Is it real or greenwashing?
Earth Day is right around the corner which means you may fall victim to greenwashing.
Greenwashing is a marketing strategy that leaves consumers with the impression a business is being socially and environmentally responsible when in fact it is not. Some businesses will spend more money to push a false narrative, rather than implementing authentic sustainable business practices.
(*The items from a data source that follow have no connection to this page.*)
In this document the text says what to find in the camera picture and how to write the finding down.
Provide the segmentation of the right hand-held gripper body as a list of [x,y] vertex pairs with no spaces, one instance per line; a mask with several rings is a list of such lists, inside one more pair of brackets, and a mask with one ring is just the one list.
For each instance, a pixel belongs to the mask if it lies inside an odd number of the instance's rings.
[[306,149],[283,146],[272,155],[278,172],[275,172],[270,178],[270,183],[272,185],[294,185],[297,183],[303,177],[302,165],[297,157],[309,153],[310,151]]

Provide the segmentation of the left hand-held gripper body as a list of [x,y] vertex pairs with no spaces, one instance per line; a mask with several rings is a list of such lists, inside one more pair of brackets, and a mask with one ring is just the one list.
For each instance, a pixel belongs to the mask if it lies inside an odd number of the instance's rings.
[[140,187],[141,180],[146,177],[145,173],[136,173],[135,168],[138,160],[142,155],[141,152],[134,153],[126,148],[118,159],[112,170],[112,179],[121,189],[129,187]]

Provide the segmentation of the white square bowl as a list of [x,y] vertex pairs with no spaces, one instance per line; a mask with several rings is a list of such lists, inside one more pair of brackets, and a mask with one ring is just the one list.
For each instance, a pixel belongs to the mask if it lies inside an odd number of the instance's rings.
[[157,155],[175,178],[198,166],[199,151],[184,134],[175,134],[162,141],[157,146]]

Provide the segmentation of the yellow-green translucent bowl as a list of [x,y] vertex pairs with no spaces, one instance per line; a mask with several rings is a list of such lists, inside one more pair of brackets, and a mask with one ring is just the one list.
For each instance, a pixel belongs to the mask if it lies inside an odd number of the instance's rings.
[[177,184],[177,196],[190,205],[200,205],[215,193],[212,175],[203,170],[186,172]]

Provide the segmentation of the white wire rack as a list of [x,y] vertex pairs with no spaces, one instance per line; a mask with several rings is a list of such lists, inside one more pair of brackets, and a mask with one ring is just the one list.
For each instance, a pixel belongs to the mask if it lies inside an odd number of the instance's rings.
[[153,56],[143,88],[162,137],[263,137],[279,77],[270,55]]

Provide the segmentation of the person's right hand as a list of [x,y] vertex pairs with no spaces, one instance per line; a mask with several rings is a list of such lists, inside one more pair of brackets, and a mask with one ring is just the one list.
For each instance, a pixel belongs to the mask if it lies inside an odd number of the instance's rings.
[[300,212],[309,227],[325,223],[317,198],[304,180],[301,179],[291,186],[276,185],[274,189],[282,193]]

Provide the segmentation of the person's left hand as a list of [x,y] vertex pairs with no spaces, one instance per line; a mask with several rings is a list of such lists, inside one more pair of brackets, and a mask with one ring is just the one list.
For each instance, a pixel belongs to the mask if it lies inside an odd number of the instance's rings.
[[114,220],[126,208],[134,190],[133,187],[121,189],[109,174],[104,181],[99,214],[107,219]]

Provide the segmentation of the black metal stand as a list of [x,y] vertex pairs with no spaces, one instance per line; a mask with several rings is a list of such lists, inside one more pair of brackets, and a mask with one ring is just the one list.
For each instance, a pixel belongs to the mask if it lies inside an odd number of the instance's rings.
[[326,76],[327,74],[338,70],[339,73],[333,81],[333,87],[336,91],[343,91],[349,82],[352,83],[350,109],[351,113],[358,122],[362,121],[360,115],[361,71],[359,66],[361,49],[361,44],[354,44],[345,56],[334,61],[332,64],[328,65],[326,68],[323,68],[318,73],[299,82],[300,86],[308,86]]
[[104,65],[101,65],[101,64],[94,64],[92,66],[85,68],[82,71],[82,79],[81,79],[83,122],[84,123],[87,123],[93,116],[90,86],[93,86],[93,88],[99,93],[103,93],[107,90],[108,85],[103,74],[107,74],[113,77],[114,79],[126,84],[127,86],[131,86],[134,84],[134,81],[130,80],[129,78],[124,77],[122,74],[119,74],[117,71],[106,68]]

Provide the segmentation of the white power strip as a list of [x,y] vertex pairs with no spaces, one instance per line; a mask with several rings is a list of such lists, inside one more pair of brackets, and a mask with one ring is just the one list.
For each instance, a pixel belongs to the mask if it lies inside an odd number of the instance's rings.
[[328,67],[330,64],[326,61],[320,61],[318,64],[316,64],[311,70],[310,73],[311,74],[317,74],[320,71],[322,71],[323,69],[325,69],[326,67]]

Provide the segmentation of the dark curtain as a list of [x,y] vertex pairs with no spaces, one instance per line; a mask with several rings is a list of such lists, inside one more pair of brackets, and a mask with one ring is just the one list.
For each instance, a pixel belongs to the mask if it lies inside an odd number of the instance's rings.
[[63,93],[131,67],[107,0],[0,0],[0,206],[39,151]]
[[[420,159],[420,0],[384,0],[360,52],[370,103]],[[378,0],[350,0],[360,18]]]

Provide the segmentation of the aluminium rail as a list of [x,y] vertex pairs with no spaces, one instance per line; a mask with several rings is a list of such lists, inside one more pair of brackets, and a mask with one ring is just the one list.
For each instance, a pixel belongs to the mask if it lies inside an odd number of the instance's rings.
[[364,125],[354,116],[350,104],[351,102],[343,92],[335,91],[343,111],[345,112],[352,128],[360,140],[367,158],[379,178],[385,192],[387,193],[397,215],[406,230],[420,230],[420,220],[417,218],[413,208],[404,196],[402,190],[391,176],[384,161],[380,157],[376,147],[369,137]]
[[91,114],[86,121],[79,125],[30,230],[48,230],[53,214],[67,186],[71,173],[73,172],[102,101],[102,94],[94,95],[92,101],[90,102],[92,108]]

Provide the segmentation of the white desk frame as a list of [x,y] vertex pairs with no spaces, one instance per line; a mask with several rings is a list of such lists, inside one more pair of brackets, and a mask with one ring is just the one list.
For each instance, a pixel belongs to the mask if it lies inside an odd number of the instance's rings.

For example, in 2018, Starbucks announced a huge environmental milestone. They were going to phase out single-use plastic straws from their stores by 2020. New, sippy cup inspired lids were introduced and were going to replace a billion straws per year. That sounds amazing, right? Well, customers were quick to notice the thickness of the lids and took to the scales. It turns out that the new lids used more plastic than the original lid and straw combined. Starbucks never denied more plastic usage but claimed the lids are made from easily recyclable polypropylene (PP). Although PP can be recycled, it’s not accepted at all facilities and, as we know, only a very small percentage of all plastic actually gets recycled.
So how can we spot greenwashing and make sure we’re spending our money in the right places?
Avoid ambiguous terminology and logos that look and sound green. We tend to gravitate towards terms like natural, nontoxic, and eco-conscious. These words sound good but do they really mean anything? Natural does not always mean it’s good for us and good for the planet. Look for certified labels such as a B Corporation, PETA and Cruelty-Free, Climate Neutral, and FSC on products. These marks represent organizations that can be trusted; they can help sift through unverified terms, or unsubstantiated claims.
Do your research. Is it clear, substantiated information that can be backed up with resources? Is the business telling you where the product was made and where it came from? Do the people making the product have a fair and living wage or do they rely on slave labor? Businesses will gladly share that information if they are doing the right thing.
Transparency is better than perfection, but unfortunately, going green sells. So watch for fake, symbolic and empty promises. When it comes to authentic sustainable business, all that glitters isn’t green.